**What this task involves**.
Every line below from the one containing "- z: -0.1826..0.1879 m" through the one containing "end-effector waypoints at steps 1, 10" must be transcribed exactly. Omit all lines outside that stretch.

* * *

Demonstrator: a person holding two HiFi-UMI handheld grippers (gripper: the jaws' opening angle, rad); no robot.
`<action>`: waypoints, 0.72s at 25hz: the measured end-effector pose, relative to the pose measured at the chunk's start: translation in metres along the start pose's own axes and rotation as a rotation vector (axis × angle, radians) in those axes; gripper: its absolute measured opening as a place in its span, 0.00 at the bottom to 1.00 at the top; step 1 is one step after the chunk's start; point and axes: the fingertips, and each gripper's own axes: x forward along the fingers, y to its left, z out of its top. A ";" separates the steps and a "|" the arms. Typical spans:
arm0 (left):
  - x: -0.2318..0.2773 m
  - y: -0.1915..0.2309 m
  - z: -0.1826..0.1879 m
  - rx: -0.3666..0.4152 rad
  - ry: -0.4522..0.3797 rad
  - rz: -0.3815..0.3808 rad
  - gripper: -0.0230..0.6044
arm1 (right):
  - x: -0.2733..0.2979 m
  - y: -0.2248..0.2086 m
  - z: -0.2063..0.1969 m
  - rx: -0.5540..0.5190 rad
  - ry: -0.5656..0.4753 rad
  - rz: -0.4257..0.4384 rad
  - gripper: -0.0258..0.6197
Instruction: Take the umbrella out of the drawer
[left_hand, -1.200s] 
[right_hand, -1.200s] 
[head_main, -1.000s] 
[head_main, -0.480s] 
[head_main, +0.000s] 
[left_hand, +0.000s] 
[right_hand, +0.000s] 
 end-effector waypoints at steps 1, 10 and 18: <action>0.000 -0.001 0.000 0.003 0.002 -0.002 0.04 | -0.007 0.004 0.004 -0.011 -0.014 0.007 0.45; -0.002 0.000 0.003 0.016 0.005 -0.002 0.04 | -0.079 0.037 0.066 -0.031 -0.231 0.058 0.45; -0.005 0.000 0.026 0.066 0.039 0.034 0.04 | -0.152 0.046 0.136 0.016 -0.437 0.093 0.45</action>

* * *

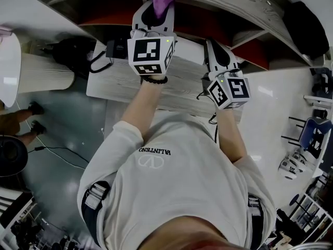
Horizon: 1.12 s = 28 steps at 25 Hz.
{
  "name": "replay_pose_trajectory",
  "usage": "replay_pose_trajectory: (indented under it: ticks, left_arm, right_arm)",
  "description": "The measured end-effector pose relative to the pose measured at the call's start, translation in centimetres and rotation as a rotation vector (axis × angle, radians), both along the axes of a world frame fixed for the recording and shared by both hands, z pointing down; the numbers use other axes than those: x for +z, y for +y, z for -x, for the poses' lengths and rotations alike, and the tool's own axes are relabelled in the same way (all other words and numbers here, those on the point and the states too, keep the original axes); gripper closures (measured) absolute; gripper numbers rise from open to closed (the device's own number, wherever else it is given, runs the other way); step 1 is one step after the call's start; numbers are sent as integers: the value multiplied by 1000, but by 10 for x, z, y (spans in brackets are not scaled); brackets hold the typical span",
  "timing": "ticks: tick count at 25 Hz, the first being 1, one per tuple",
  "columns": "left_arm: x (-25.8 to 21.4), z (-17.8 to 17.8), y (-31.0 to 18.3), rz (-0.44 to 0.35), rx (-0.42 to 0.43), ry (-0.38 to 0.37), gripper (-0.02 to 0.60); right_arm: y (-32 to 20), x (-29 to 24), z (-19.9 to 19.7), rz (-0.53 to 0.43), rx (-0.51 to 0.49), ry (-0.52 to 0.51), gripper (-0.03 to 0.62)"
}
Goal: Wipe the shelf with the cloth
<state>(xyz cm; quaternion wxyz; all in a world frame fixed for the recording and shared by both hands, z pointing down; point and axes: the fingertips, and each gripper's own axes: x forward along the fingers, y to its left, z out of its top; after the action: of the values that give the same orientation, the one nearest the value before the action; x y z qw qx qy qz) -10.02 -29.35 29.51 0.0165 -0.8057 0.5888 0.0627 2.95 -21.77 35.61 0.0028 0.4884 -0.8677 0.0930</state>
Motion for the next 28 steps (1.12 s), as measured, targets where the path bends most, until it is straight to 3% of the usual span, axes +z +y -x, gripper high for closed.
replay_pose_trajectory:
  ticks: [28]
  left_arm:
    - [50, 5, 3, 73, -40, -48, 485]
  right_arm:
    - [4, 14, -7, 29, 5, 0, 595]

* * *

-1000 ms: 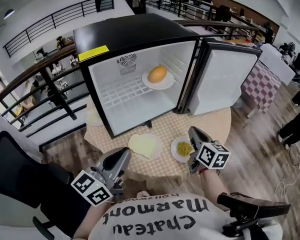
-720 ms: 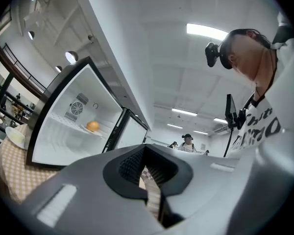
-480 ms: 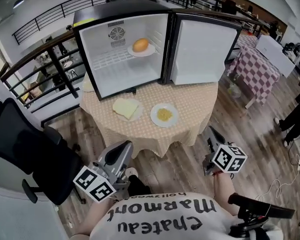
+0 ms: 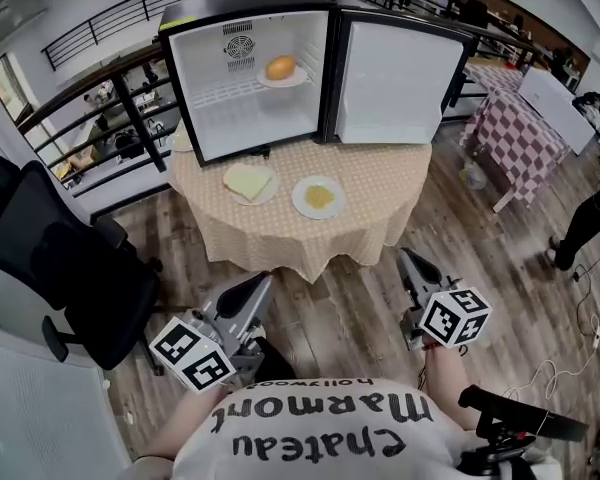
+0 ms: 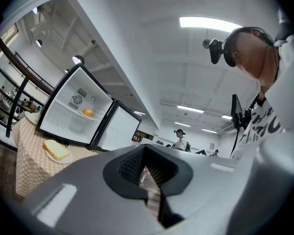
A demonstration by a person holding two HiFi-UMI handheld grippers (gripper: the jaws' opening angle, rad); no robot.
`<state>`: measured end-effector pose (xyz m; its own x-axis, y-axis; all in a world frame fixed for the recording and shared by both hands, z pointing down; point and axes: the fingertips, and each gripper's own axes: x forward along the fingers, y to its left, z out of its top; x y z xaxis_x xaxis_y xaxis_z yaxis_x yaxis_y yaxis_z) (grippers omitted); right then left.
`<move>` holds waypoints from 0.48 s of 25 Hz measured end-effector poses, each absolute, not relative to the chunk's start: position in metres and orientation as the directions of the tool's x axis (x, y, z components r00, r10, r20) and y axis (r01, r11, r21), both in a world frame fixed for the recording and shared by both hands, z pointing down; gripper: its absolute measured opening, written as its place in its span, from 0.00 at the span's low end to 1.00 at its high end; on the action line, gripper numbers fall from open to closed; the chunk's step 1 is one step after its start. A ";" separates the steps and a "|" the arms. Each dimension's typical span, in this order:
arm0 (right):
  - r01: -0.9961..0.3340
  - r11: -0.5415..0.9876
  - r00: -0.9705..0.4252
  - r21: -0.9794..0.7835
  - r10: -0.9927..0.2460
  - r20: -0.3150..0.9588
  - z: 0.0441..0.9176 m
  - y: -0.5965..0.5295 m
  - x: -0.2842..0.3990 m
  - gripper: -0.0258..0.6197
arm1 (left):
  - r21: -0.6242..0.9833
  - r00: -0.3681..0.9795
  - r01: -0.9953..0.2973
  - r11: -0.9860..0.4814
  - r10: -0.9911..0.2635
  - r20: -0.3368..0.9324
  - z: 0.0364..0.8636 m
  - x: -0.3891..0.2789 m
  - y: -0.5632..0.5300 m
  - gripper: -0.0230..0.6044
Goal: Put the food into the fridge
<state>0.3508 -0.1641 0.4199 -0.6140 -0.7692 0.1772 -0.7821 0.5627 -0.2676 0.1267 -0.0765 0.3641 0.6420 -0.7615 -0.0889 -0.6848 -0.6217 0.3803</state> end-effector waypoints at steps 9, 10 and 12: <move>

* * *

**Task output**.
  - z: -0.1826..0.1879 m
  - rx: -0.3666..0.4152 rad
  - ry: -0.4522..0.3797 rad
  - rz: -0.3815..0.3808 rad
  - gripper: -0.0230..0.6044
arm1 (right):
  - x: -0.2733..0.2979 m
  - y: -0.2248..0.2086 m
  - z: -0.2063..0.1969 m
  - rx: -0.5540..0.5190 rad
  - ry: -0.5656..0.4753 rad
  - rz: -0.4257..0.4384 rad
  - gripper: -0.0258..0.6197
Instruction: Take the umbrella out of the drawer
[left_hand, -1.200s] 
[right_hand, -1.200s] 
[head_main, -1.000s] 
[head_main, -0.480s] 
[head_main, +0.000s] 
[left_hand, +0.000s] 
[right_hand, +0.000s] 
 end-effector waypoints at steps 1, 10 and 18: <action>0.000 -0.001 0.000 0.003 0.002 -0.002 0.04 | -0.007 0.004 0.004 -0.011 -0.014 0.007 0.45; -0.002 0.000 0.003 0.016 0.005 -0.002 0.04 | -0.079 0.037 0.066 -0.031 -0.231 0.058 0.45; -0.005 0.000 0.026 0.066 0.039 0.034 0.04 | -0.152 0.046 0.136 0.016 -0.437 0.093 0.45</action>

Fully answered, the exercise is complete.